# What you need to do:
Check every line below for the word "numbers" and show those that hold it.

(Beginning of Recorded information)

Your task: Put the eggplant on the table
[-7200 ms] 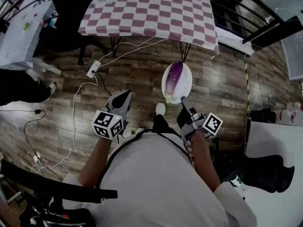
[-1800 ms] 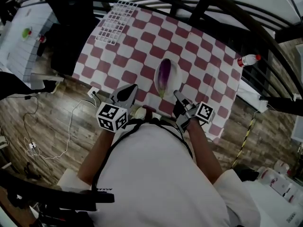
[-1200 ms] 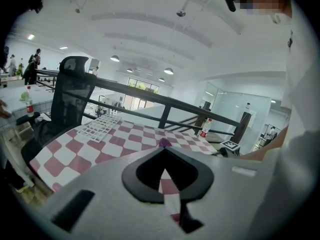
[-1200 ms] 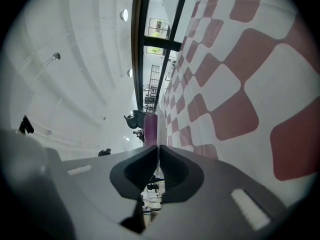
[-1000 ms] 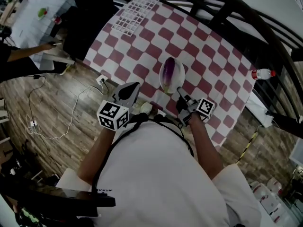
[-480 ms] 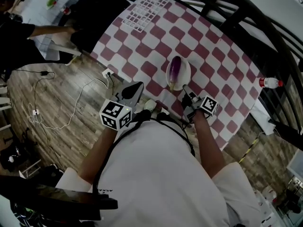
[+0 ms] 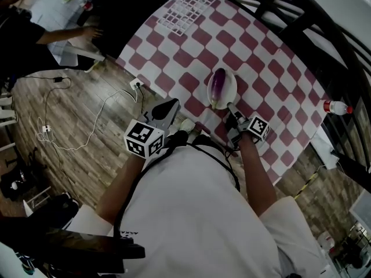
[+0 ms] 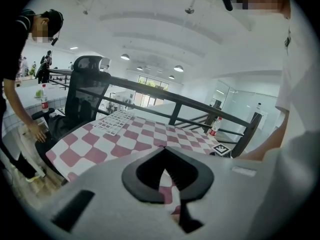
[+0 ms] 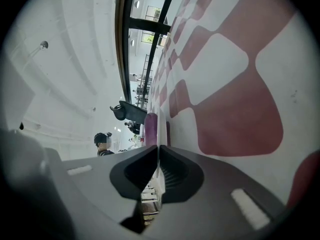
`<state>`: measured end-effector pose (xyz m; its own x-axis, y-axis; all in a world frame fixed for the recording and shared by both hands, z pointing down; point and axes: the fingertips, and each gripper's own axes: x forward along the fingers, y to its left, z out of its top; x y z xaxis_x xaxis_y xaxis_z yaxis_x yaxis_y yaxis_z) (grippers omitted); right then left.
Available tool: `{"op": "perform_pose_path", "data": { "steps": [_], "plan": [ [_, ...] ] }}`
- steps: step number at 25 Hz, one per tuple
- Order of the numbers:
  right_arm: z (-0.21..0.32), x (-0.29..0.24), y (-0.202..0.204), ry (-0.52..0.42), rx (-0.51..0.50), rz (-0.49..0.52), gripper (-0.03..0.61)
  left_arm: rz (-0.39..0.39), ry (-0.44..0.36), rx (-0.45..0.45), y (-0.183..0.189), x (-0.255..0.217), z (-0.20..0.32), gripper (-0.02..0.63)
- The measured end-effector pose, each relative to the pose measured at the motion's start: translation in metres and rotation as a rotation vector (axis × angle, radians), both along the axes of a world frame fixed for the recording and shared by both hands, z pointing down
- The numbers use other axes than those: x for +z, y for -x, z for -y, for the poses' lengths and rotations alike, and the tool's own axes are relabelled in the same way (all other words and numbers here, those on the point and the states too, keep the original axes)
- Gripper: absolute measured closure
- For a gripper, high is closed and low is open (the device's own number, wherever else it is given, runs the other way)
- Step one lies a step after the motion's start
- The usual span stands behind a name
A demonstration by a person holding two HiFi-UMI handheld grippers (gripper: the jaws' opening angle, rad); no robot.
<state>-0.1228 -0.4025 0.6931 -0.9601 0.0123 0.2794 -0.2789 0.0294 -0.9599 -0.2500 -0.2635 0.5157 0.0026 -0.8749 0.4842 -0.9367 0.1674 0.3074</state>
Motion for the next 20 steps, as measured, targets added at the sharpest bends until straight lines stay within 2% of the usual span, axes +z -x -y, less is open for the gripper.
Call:
{"op": "perform_pose_path", "data": {
  "steps": [11,20],
  "plan": [
    [0.003,0.009,0.005,-0.012,-0.005,-0.032,0.557,-0.002,0.003,-0.008,0.01,0.004,-0.002,0.607],
    [0.0,0.017,0.004,0.002,0.004,-0.115,0.56,-0.005,-0.005,-0.006,0.014,0.004,-0.004,0.607]
  ]
}}
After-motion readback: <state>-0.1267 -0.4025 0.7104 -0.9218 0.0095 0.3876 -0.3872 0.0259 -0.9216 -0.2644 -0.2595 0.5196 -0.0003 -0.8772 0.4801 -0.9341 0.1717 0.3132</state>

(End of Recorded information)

# Solution below:
- Order of the numbers:
- The numbers use other axes than those: x for +z, y for -x, z for -y, for the poses' lengths and rotations alike, and the tool's own axes are relabelled in the same way (all other words and numbers here, those on the point and the states too, keep the original axes)

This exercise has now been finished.